FAA furloughed 4,000 employees, including almost 1,000 in Washington, after lawmakers failed to reach a last-minute agreement on July 22 on a stopgap funding measure for the agency. Until Congress acts, FAA will not be able to collect federal taxes on airline tickets, which supply the trust fund used to pay employees. Officials estimate the agency is losing $30 million a day as a result of the partial shutdown.
Air traffic controllers are not part of the furlough, but many employees are, including engineering and electronics technicians, computer and logistics specialists, and support staff, among other workers. Those still required to work during the hiatus would receive pay retroactively once funding is restored. But Congress must approve back pay for employees subject to furlough. During the government shutdowns in 1995 and 1996, furloughed federal employees were paid retroactively for the time they were off the job; that might not be the case in the current situation at FAA given the tense political climate and the government’s fiscal woes.
The impasse over extending FAA’s funding is having an impact on employees. “This is unprecedented,” said Kori Blalock Keller, a spokeswoman for the Professional Aviation Safety Specialists, referring to the furloughs in general. “We are concerned about how this will shake out.”
An FAA spokeswoman agreed with Keller: “There have been furloughs before, but never like this,” she said. The agency has not had any difficulty getting employees who are considered essential to show up for work during the furlough, she added.
House Transportation and Infrastructure Committee Chairman John Mica, R-Fla., told Federal News Radio on Friday that he does not see an immediate end to the stalemate. The House and Senate are at odds over a labor provision in the House version that would overturn a National Mediation Board decision, making it easier for rail and aviation workers to unionize. In addition, the House bill, introduced by Mica, eliminates subsidies for airline service to airports located less than 90 miles from a medium or large hub, which has upset some lawmakers from rural areas.
Democratic lawmakers have called for an urgent vote on a clean extension of FAA funding in hopes of bringing 4,000 furloughed employees back to work.

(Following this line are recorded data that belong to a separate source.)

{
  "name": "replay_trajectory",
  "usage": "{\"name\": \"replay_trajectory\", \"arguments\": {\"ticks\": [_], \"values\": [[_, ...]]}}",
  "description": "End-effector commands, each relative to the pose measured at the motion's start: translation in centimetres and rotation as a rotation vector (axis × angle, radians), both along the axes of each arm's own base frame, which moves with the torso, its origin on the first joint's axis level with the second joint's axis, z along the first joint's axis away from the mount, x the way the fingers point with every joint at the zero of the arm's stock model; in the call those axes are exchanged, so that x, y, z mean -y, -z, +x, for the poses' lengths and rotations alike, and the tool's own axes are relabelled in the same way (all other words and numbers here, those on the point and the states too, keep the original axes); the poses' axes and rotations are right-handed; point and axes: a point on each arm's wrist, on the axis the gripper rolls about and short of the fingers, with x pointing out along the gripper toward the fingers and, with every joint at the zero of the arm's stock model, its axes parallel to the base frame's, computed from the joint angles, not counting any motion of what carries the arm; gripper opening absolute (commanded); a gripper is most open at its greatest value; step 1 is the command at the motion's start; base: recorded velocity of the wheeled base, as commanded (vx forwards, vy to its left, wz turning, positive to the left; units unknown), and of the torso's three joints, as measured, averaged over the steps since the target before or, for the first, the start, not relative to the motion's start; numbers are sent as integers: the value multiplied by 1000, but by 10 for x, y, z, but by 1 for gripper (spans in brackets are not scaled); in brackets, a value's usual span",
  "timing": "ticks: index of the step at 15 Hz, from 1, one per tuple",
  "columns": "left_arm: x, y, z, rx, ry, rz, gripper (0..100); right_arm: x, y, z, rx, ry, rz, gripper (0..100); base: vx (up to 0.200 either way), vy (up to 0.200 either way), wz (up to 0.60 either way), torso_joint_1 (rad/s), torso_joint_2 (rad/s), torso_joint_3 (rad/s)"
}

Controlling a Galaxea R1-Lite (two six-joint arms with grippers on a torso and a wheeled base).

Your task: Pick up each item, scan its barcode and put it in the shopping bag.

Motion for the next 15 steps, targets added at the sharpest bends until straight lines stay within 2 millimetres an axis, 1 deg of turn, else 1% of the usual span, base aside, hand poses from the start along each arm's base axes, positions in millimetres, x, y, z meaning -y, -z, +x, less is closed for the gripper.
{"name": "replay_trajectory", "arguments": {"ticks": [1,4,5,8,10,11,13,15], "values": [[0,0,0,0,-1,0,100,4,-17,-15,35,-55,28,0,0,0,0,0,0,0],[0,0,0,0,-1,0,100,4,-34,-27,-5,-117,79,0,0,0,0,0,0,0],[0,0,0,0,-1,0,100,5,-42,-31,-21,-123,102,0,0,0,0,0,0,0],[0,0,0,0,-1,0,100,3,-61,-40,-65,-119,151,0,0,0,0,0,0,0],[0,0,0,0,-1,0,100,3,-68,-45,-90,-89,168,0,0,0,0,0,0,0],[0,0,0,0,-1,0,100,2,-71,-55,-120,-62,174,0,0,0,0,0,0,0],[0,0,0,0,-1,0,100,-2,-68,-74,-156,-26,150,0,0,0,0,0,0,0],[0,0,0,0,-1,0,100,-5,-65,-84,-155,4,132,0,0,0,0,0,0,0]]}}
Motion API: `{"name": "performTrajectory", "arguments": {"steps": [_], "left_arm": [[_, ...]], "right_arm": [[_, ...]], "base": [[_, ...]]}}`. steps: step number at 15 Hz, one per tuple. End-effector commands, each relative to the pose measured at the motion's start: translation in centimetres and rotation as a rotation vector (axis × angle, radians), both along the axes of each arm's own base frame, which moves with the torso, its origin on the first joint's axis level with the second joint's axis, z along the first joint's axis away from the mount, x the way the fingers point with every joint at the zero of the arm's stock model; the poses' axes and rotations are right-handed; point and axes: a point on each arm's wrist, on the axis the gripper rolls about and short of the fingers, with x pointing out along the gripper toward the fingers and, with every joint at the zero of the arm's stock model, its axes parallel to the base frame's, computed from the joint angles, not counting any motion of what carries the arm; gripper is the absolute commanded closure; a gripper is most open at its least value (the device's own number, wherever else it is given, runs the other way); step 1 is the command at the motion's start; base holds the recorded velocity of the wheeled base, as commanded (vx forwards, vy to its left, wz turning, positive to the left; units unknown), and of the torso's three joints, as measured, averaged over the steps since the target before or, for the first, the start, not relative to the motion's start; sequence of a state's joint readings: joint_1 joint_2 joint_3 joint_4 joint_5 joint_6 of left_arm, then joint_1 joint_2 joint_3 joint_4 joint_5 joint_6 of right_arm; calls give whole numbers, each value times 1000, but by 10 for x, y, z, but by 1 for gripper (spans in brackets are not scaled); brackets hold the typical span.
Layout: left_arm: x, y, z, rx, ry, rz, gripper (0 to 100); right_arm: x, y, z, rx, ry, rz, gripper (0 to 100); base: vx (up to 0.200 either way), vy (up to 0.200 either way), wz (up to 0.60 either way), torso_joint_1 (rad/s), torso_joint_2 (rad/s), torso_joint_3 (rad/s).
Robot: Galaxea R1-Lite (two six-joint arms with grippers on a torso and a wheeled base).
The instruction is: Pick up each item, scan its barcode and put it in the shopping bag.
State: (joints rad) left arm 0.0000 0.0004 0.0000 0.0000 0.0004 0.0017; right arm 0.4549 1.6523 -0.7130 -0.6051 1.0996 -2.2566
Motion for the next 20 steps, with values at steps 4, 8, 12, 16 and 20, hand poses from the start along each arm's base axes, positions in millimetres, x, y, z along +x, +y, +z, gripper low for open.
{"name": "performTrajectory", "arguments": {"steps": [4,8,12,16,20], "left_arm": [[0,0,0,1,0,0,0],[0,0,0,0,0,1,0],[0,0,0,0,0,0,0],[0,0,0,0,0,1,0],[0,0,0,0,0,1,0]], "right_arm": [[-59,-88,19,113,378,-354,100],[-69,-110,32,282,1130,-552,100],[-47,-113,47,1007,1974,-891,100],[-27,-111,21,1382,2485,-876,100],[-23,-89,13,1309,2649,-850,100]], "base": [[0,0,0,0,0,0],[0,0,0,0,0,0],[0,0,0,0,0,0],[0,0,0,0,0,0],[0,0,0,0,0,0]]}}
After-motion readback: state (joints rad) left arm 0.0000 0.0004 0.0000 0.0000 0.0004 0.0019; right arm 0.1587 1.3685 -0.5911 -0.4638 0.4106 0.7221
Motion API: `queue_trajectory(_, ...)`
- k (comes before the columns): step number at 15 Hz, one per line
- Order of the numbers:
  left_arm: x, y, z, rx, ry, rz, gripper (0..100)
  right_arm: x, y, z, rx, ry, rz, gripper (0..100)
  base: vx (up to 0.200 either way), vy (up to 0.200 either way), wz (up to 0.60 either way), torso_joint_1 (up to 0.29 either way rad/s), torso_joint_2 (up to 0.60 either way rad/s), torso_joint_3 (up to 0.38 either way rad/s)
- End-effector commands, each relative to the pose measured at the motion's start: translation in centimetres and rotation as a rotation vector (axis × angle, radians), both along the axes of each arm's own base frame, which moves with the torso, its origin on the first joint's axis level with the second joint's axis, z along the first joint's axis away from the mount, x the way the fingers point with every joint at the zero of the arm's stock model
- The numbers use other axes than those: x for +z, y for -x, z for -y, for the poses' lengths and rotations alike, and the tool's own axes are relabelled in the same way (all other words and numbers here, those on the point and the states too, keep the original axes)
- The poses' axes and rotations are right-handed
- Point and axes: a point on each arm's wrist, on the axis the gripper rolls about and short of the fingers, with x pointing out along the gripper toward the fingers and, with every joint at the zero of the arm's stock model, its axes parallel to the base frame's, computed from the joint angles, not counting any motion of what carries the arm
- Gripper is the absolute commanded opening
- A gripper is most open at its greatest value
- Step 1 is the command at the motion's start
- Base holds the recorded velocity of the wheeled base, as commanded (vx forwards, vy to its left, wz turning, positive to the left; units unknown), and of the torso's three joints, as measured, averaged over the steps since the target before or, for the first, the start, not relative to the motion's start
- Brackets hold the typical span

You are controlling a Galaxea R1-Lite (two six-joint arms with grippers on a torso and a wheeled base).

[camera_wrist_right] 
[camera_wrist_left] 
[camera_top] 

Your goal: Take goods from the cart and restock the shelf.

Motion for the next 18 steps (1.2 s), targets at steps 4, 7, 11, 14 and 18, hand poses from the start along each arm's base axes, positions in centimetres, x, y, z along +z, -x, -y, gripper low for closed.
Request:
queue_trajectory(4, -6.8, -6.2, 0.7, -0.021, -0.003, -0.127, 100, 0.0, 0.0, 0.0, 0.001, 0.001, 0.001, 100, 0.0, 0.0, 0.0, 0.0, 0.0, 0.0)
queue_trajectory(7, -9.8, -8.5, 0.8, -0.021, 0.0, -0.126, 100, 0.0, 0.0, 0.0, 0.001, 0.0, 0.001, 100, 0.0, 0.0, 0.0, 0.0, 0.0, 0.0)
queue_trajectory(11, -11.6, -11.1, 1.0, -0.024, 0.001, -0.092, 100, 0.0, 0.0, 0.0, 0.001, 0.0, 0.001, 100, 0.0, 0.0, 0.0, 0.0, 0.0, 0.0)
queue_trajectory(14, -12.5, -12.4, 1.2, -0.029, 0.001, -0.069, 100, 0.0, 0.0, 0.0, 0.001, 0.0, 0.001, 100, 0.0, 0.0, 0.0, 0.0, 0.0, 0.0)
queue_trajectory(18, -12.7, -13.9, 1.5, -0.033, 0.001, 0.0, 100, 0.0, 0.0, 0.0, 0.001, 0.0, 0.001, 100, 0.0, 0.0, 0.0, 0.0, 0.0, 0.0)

House Transportation and Infrastructure Committee members, supported by other party members, on Tuesday introduced legislation that would extend FAA funding through the end of fiscal 2011 without any newly added provisions. A short-term authorization would allow the agency to operate while lawmakers negotiate a long-term bill, they said.
“PASS is frustrated and looking to Congress to make this right,” said Keller. “We’re on the same page as the FAA in that regard.”
Federal News Radio also reported on Friday that furloughed FAA employees could be eligible for a zero percent interest furlough relief loan from NASA Federal Credit Union.